Como vemos, podríamos decir que es la mascota ideal, salvo que, los problemas de convivencia suelen aparecer, en la mayoría de las ocasiones, por desconocer sus cualidades, su estilo de vida y de su única e inigualable forma de ser.
Siempre debemos recordar que un gato no es un perro pequeño que maúlla.
Aunque el gato viva junto al ser humano desde las primeras semanas de vida, establecerá un vínculo muy fuerte con él, pero nunca tan dependiente como en el caso de los perros.
Los gatitos, a partir de las dos semanas de vida, tienen suficientemente desarrollado sus sentidos para poder enfrentarse al mundo que los rodea.
El gran problema es que a partir de la séptima semana, esta capacidad de adaptación concluye drásticamente y aparece en su conciencia el miedo, algo vital para su supervivencia. A partir de aquí, cuando finaliza el período de socialización, desconfía de todo lo no conocido, por lo que es muy importante, durante ese corto período de tiempo, aportarle un adecuado conocimiento del medio en el cual vive, de los seres humanos, de otros animales, etc.

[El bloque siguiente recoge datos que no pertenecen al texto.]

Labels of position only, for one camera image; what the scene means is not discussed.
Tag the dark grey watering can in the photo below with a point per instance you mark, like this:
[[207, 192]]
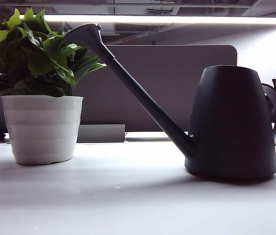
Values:
[[231, 122]]

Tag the green plant in white pot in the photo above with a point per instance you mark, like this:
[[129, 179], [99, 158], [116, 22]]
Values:
[[42, 129]]

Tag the long white ceiling light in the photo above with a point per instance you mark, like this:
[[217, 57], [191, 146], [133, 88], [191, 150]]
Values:
[[177, 19]]

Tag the wide grey desk partition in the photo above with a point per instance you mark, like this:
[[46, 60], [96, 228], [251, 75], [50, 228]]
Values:
[[152, 85]]

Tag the ceiling air vent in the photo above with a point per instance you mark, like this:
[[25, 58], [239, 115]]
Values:
[[160, 11]]

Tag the small red lit sign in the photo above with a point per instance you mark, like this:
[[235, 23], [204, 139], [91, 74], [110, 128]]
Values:
[[129, 38]]

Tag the grey metal partition foot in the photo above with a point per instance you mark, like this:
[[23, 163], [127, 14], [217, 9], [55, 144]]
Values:
[[98, 133]]

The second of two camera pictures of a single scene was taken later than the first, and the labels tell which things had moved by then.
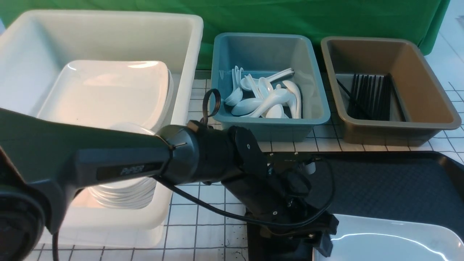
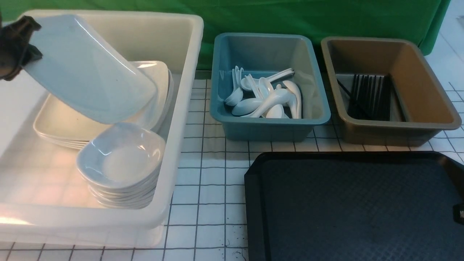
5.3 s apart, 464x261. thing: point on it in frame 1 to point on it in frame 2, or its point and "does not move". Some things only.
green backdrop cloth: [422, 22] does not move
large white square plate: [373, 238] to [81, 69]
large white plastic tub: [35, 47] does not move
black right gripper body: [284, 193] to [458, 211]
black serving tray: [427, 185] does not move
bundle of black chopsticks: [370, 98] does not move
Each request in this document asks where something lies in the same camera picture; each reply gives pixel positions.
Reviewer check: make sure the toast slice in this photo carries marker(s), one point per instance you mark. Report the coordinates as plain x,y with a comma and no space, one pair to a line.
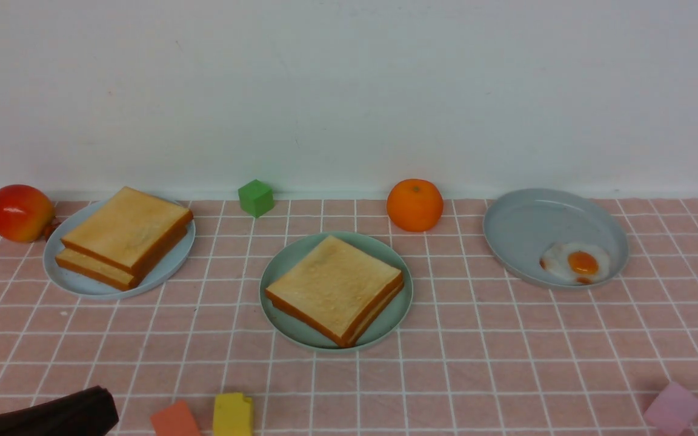
335,284
379,309
101,272
131,228

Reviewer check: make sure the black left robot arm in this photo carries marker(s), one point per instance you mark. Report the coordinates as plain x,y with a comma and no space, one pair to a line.
90,411

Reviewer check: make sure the orange mandarin fruit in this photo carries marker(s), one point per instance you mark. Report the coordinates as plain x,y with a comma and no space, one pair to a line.
415,205

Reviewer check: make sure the green foam cube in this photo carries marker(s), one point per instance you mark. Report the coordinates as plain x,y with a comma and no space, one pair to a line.
256,198

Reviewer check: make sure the green round plate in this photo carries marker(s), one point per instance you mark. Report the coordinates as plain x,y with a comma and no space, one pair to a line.
285,260

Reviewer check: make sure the grey-blue egg plate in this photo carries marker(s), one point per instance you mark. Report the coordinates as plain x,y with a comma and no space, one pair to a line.
522,224

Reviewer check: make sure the pink checkered tablecloth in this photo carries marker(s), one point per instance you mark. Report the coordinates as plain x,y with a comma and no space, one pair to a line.
480,352

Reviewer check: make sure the yellow foam block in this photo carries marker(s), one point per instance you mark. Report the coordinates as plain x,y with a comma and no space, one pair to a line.
233,415

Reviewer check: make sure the lower fried egg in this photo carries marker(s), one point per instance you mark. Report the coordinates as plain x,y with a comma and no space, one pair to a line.
576,262

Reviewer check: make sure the orange foam block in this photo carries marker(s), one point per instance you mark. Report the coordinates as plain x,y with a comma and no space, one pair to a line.
177,419

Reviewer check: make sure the light blue bread plate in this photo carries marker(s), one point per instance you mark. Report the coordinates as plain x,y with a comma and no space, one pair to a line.
90,289

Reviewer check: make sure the red yellow apple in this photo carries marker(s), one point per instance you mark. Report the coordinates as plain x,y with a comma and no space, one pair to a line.
26,214

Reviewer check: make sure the pink foam cube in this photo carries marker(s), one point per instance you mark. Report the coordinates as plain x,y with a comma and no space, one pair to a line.
673,410

Un gatito que fue expuesto y experimentó sensaciones e interacciones positivas durante ese tiempo, será un animal correctamente socializado y evitaremos la mayoría de los problemas de comportamiento que suelen presentar.
Algunas recomendaciones para evitar la aparición de problemas de comportamiento debido a una incorrecta socialización:
La manipulación de la hembra durante la gestación es muy positiva para la futura relación de las crías con las personas.
Es muy importante que inmediatamente después del parto las crías sean tocadas, acariciadas y que les hablemos.
No se recomienda exponerlos a ruidos molestos o a situaciones muy estresantes, para evitar que sean animales desconfiados y nerviosos.
Cuanto mayor sea la cantidad de estímulos y el número de personas con las que estén en contacto, menor es la probabilidad que su carácter sea introvertido, miedoso o tímido.
Proporcionar el mayor número de estímulos posibles: contacto con niños, bebés, adultos con y sin barba, anteojos, gorras, con otros animales y con el veterinario.
Exponerlos a todo tipo de ambientes y objetos: automóviles, caja transportadora, juguetes mecánicos, electrodomésticos, clínica veterinaria, etc.
Acostumbrarlo a todo tipo de manipulaciones: cepillados, caricias, corte de uñas, administración de medicamentos, etc.
El carácter de la madre influye en el de los cachorros y en las camadas numerosas la socialización es más positiva.
Finalmente, podemos decir que los felinos más sociables son capaces de aprender más que aquéllos tímidos, menos propensos a explorar e interactuar con lo que los rodea.